* _Task requirements_: Write out the listing in full, matching it word for word.

* _Record excerpts_:
======

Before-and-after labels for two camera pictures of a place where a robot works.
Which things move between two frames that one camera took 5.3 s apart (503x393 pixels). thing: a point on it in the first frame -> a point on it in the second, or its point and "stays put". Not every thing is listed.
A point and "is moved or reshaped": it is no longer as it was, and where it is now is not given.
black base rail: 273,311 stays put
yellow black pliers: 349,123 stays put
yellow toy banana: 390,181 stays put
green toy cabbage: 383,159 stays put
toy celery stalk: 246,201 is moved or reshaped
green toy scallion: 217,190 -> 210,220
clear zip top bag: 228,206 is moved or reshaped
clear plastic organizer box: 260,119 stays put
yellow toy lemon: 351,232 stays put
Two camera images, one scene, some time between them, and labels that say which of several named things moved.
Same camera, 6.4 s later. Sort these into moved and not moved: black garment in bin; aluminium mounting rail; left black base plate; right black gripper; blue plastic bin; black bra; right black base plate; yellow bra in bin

======

* _Your solution_:
Before-and-after labels for two camera pictures of a place where a robot works.
Which things move between two frames that one camera took 5.3 s apart (503x393 pixels). thing: a point on it in the first frame -> a point on it in the second, or its point and "stays put". Not every thing is listed.
A point and "is moved or reshaped": it is no longer as it was, and where it is now is not given.
black base rail: 273,311 stays put
yellow black pliers: 349,123 stays put
yellow toy banana: 390,181 stays put
green toy cabbage: 383,159 stays put
toy celery stalk: 246,201 is moved or reshaped
green toy scallion: 217,190 -> 210,220
clear zip top bag: 228,206 is moved or reshaped
clear plastic organizer box: 260,119 stays put
yellow toy lemon: 351,232 stays put
Two camera images, one scene, some time between them, and labels that say which of several named things moved.
Same camera, 6.4 s later. Sort these into moved and not moved: black garment in bin; aluminium mounting rail; left black base plate; right black gripper; blue plastic bin; black bra; right black base plate; yellow bra in bin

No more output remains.